**ACTION ITEM:** Below are the entries; tally the lines holding the string "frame" and give only that figure.

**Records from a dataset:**
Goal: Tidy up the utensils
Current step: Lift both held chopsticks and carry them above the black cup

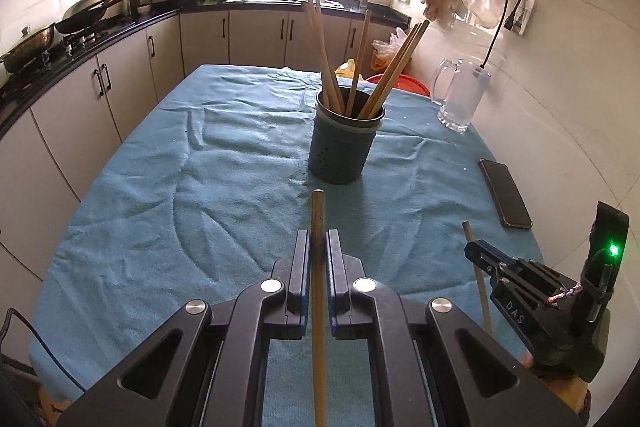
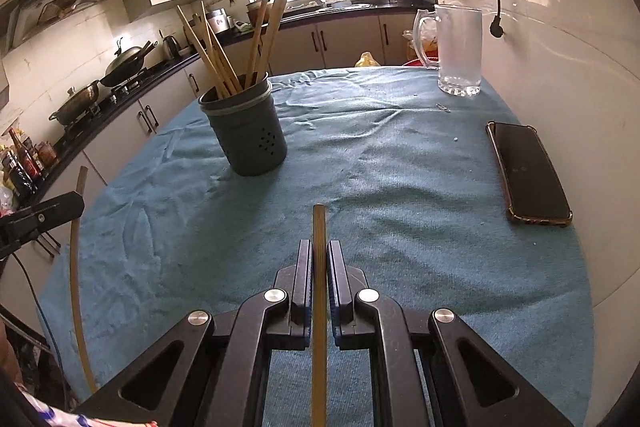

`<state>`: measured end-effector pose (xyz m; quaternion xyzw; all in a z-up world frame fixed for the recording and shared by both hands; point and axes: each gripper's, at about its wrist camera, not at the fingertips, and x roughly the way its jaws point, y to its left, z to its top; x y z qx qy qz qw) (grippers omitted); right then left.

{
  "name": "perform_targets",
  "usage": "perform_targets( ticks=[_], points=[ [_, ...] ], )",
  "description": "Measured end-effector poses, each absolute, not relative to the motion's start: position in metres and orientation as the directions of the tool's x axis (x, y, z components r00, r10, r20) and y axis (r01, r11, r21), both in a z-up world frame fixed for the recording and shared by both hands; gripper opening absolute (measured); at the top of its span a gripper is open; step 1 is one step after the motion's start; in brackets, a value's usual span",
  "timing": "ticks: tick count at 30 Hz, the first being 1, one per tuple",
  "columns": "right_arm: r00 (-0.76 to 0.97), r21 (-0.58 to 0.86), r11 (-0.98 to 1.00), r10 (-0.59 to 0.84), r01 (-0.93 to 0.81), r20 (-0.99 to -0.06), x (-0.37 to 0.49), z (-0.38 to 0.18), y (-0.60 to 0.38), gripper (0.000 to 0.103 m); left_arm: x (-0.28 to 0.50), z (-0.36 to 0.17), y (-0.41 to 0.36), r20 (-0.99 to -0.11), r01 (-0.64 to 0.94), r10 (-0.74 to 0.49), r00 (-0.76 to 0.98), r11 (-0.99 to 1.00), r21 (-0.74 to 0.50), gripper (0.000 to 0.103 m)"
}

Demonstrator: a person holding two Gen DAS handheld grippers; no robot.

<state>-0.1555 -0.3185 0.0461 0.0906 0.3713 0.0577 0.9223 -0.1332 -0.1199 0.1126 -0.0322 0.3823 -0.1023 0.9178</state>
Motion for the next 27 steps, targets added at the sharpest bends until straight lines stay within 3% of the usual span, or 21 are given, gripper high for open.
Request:
perform_targets(
  ticks=[27],
  points=[
    [0.716, 0.206, 0.975, 0.203, -0.084, -0.668, -0.1537, 0.0497, -0.3089, 0.007, -0.1413, 0.1175, -0.1105, -0.68, 0.118, -0.201, 0.705, 0.979, -0.168, 0.007]
  ],
)
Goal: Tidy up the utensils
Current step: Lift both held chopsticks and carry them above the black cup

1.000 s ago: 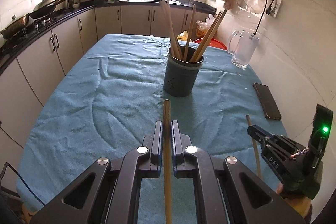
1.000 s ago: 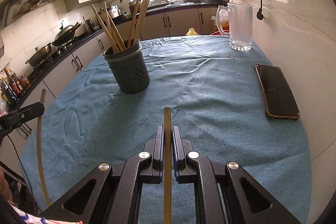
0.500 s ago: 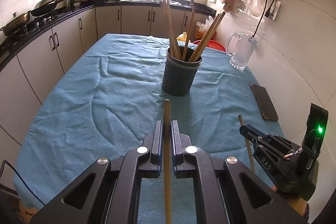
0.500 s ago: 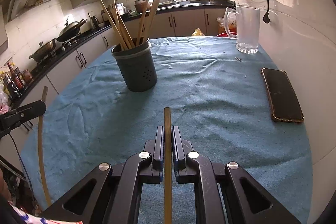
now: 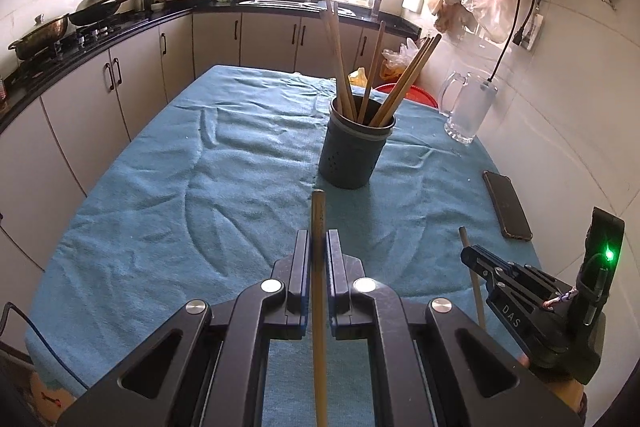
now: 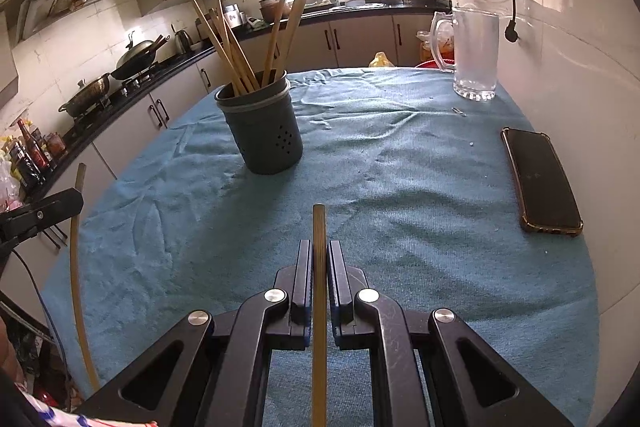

**YOUR RESPONSE:** 2